When I started taking classes at K-State, I decided to focus on Cultural Studies because I felt that it was the area that I had the most yet to learn about. While taking theory classes with professors like Dr. Tanya Gonzalez and Dr. Cameron Leader-Picone, I learned to pay attention to the beneficiaries of research. I became interested in making scholarship more accessible to people inside and outside the university, so I decided to focus my Ph.D. studies on creating and disseminating digital tools for studying the humanities.
After graduating from K-State, I was fortunate enough to be accepted into the Ph.D. program at the University Nebraska-Lincoln. At first, I was offered a position as a teaching assistant, but shortly before the semester started, a position for a graduate research assistant opened up in the Center for Digital Research in the Humanities (CDRH).
The CDRH is a department housed in UNL’s Love Library that facilitates and maintains digital research projects for faculty members as well as partners that are not affiliated with the university. Members from disciplines across the spectrum of humanities can submit requests for help with their projects. In the short time that I’ve spent in the Center, I have helped to edit an archive of historical artifacts from civil rights movements of the 60s, a poetry website for Nebraskan poetry hosted by the Nebraska State Poets, a magazine that has been in print since the 1920s, and several other projects.

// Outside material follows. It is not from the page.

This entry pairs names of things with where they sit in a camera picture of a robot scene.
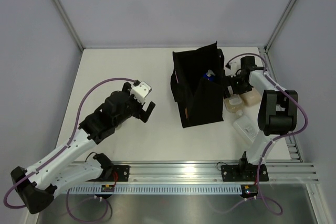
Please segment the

Digital Humanities can seem nebulous or hard to define, but it doesn’t need to be. I remember a class session of ENGL 801 “Introduction to Graduate Studies” in 2016 in which Dr. Mark Crosby described his work on the Blake Archive to me and the other members of my cohort. The utility of having digital representations of Blake’s works made perfect sense, but the sheer complexity of the website was overwhelming at a glance. Later, when I worked with Dr. Crosby on my master’s project, I realized that, yes, building a website is a complex task but, more importantly, it absolutely requires practice and help. The product of my digital project is a web essay that uses both form and content to pursue a four-part argument without sacrificing the content and rigor of a traditional paper and can be accessed anywhere and anytime.

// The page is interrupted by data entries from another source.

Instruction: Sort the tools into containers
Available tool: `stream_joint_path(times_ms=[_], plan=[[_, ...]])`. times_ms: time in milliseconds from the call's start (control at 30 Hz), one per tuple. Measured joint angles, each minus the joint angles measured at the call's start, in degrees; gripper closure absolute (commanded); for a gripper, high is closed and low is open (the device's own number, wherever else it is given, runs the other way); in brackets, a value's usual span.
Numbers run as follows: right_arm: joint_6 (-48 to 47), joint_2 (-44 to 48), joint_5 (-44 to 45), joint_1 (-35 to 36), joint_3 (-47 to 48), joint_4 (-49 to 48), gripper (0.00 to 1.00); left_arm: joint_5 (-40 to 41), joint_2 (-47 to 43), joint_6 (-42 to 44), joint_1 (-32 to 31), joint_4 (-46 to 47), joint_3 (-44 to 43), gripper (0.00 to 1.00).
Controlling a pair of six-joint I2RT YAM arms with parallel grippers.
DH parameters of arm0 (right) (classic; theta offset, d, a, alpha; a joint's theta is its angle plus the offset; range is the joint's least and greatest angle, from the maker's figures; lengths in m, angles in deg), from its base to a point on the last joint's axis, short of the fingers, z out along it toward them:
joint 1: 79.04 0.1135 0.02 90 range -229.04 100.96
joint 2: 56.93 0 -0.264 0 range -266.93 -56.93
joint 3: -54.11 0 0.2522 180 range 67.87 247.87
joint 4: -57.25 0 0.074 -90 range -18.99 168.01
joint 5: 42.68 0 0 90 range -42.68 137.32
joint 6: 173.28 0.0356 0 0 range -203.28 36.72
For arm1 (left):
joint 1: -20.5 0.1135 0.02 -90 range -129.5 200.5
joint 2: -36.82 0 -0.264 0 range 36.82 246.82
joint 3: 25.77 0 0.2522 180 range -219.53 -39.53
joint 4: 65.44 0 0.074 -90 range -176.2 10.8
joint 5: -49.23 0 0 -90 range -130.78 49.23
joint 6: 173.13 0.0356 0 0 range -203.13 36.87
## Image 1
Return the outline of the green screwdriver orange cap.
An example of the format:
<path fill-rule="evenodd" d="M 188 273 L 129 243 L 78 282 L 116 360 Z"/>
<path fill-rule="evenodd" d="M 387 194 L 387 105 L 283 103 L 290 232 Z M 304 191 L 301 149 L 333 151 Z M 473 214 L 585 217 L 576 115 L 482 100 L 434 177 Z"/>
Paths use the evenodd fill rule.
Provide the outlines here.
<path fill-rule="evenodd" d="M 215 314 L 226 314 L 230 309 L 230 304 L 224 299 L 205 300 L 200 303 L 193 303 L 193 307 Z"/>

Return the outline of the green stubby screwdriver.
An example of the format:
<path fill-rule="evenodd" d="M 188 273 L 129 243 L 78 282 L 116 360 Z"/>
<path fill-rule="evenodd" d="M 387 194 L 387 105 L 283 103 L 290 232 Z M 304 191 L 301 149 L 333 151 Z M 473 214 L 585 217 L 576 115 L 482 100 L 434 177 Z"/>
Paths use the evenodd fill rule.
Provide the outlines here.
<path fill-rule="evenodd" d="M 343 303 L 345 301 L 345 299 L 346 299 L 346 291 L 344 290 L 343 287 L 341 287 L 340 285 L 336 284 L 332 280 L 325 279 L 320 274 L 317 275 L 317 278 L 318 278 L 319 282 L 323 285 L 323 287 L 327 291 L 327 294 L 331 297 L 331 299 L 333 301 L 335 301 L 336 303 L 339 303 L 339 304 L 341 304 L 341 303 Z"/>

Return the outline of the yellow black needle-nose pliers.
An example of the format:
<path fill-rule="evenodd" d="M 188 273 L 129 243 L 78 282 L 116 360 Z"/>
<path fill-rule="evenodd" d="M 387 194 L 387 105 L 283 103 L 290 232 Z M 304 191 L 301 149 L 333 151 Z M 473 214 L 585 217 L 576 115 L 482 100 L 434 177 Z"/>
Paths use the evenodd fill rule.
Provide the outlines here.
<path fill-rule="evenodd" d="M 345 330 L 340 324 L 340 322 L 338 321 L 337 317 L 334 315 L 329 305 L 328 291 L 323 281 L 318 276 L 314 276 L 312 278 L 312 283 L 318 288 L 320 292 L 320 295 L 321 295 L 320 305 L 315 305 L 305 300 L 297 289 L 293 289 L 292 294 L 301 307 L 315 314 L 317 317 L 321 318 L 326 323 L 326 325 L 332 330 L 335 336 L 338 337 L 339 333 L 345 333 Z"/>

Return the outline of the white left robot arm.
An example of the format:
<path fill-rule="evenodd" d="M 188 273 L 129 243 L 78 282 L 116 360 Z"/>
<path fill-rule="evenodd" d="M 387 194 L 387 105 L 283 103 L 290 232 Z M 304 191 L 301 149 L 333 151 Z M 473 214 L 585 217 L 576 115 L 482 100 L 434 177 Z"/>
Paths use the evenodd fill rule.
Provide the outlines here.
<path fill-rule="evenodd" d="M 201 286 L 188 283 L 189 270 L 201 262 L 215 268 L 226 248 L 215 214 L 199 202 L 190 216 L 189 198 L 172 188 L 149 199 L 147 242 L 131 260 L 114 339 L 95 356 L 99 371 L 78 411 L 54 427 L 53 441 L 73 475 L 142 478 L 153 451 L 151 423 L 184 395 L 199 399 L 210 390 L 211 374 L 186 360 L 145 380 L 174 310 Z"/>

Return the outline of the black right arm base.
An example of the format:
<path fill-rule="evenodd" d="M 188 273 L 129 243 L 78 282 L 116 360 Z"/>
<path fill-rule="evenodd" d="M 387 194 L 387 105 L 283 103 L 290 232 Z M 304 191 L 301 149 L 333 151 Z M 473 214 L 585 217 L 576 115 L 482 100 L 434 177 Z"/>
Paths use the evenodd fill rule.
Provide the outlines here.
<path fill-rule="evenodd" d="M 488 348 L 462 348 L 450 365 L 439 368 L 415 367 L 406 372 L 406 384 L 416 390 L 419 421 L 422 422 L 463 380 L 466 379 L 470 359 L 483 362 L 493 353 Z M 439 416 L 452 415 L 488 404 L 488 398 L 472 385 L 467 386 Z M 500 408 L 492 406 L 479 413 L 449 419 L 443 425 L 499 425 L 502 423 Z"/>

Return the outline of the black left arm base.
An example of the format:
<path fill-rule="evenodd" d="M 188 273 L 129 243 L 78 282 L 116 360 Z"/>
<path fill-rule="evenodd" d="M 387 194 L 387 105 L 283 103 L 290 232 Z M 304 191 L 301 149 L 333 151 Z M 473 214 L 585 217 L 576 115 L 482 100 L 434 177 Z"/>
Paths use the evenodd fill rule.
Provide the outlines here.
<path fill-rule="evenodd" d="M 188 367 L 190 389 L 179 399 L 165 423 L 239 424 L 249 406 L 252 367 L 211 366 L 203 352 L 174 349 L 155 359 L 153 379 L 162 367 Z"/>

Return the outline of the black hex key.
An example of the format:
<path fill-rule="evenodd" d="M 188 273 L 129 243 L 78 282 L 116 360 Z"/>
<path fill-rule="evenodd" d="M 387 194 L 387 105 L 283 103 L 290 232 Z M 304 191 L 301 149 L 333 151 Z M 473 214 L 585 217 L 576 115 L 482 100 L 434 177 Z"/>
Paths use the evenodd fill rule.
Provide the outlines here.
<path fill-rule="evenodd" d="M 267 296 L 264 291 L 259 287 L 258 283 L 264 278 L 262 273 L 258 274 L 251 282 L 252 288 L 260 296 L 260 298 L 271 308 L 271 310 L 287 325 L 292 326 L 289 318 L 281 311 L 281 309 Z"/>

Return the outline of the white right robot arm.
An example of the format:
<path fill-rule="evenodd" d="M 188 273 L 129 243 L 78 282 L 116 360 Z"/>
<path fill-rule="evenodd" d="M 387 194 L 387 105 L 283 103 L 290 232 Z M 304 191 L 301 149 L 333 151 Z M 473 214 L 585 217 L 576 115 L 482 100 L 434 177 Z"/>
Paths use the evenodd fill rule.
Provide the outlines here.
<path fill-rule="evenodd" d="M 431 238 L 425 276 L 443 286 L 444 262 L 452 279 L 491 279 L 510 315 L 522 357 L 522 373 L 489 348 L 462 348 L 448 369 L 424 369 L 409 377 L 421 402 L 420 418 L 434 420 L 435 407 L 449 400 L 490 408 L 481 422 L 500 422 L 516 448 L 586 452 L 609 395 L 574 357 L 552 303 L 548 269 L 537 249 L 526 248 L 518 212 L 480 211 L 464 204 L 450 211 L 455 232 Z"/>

Digital Humanities is not a roster of skills that you need to learn; it’s a network of projects and people who want to do them. In my case, I have learned how to use WordPress to create a free website and how to use Oxygen software to edit XML code. That’s pretty much the extent of my explicitly digital skills. The rest of what makes my work so exciting is the collaboration involved. If I have a problem but I don’t have the materials to solve that problem, I need to ask someone else for those materials. Digital Humanities is all about access to information, both inside and outside the university, so by all means, reach out and ask to see our work.